To The Marketing Society for an Under the Spotlight evening to hear Barry Hearn speak about his career as a sports promoter. Great fun and full of insight and useful lessons about life and business
His career started by accident – he was FD of a fashion firm-which he had joined from KPMG (very respectable!)- and had bought a snooker halls only for the property value and as a way of diversifying. Then the BBC televised snooker in colour,the snooker halls filled with budding Doug Mountjoys and he found he had lucked into a brilliant investment.
His big insight was to market the sport as a soap opera. This was a sport with personalities and recognisable faces-whose agonies we see in close up on TV- and Barry had many of the big ones signed up to him. It meant he could co-create the characters with the star players.
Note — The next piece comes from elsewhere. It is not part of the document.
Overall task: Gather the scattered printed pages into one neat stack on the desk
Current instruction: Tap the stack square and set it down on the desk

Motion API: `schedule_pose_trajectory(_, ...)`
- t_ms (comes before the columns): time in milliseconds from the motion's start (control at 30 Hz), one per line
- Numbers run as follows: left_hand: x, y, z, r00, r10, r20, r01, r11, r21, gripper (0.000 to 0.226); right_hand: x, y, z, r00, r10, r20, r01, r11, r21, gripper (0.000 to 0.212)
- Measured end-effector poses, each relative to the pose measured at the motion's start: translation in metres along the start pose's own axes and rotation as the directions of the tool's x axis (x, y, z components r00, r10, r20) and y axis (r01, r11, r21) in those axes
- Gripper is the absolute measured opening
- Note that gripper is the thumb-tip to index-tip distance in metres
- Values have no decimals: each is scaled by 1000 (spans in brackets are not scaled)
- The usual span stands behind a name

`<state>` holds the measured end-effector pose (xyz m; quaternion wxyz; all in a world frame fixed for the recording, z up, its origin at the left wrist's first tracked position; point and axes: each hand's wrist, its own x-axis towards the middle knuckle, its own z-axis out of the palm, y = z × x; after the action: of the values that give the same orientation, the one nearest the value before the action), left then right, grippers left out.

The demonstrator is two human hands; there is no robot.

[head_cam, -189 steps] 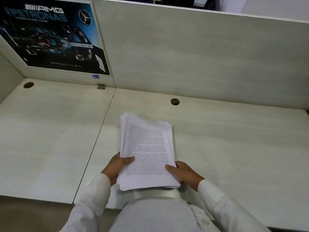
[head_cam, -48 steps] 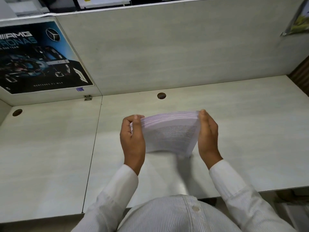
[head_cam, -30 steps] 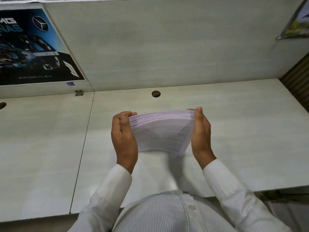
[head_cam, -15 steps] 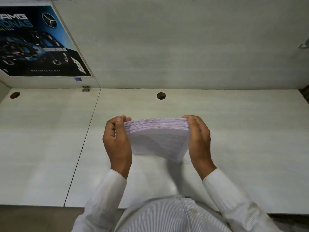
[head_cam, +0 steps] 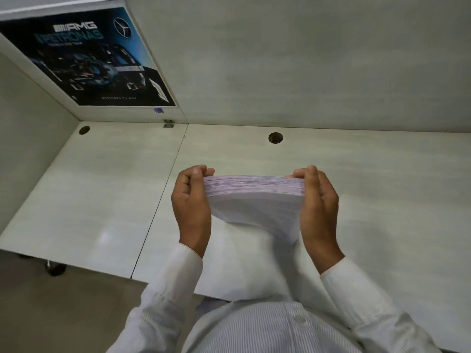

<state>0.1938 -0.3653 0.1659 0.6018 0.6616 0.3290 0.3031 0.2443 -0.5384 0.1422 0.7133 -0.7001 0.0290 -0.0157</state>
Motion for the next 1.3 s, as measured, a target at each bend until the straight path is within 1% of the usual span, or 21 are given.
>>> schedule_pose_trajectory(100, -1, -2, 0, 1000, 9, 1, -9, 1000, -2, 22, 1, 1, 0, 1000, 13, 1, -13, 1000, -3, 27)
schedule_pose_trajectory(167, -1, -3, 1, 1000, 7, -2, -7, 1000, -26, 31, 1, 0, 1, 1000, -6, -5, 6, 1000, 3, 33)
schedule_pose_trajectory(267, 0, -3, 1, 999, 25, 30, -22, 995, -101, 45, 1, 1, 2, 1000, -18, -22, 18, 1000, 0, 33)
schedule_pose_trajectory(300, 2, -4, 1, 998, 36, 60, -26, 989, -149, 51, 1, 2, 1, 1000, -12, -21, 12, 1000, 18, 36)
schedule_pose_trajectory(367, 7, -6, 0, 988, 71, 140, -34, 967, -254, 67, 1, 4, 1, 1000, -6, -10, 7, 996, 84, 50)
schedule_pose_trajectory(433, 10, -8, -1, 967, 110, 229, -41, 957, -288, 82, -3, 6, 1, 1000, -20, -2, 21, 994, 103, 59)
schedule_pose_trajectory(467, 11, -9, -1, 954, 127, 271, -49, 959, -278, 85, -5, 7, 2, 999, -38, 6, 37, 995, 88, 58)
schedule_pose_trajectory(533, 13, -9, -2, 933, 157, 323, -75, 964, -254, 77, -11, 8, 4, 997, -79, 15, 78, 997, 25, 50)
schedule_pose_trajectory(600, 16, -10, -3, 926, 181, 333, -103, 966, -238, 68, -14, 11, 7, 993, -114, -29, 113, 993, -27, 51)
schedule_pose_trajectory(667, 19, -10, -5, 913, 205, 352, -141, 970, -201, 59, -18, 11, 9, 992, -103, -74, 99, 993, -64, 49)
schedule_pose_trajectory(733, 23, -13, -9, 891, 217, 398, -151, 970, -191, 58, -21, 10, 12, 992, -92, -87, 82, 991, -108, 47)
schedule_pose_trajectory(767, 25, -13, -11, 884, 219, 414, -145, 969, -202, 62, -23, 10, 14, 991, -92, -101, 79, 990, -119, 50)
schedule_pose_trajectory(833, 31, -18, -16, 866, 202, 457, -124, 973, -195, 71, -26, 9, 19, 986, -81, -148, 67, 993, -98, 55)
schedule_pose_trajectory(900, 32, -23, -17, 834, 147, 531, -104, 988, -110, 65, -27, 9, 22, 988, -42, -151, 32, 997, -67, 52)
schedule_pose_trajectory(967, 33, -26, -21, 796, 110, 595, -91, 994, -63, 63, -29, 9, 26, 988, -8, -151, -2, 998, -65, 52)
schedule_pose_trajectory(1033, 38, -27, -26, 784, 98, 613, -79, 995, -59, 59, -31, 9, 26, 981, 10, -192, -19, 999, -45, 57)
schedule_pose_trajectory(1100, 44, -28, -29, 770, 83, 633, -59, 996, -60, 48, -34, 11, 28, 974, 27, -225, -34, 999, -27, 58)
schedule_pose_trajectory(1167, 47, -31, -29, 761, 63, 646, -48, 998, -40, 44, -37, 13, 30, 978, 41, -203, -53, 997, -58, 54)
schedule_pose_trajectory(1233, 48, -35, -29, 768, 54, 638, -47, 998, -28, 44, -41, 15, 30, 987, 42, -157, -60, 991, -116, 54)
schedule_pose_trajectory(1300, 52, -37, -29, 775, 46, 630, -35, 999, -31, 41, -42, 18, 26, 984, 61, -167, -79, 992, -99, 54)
Steve Davis was boring Steve Davis, Tony Meo was temperamental and italian,Jimmy White was lightening fast , Dennis Taylor was loquacious and Irish, Terry Griffiths was Welsh and therefore prone to burst into song and so on.

These characters were not untrue, just exaggerated versions of their true selves-each player effectively had a platform for storytelling and a persona ideally suited to the needs of journalists who need to fill their papers with stories about people we recognise.
The current talk is all about the power of storytelling driven by the need to create following in social media- but Barry was well ahead of this curve by about three decades.
Barry Hearn presents himself as a lovable and entertaining rascal ( which of course is a true version of himself)
But there is another side- a marketing visionary who understood very early that sport is also about the appeal of character development and storytelling who has never lost sight of the need to give entertainment to the paying punters and value to his sponsors.
An excellent do by the Marketing Society
Barry Hearn certainly disproves the old adage about accountants being boring.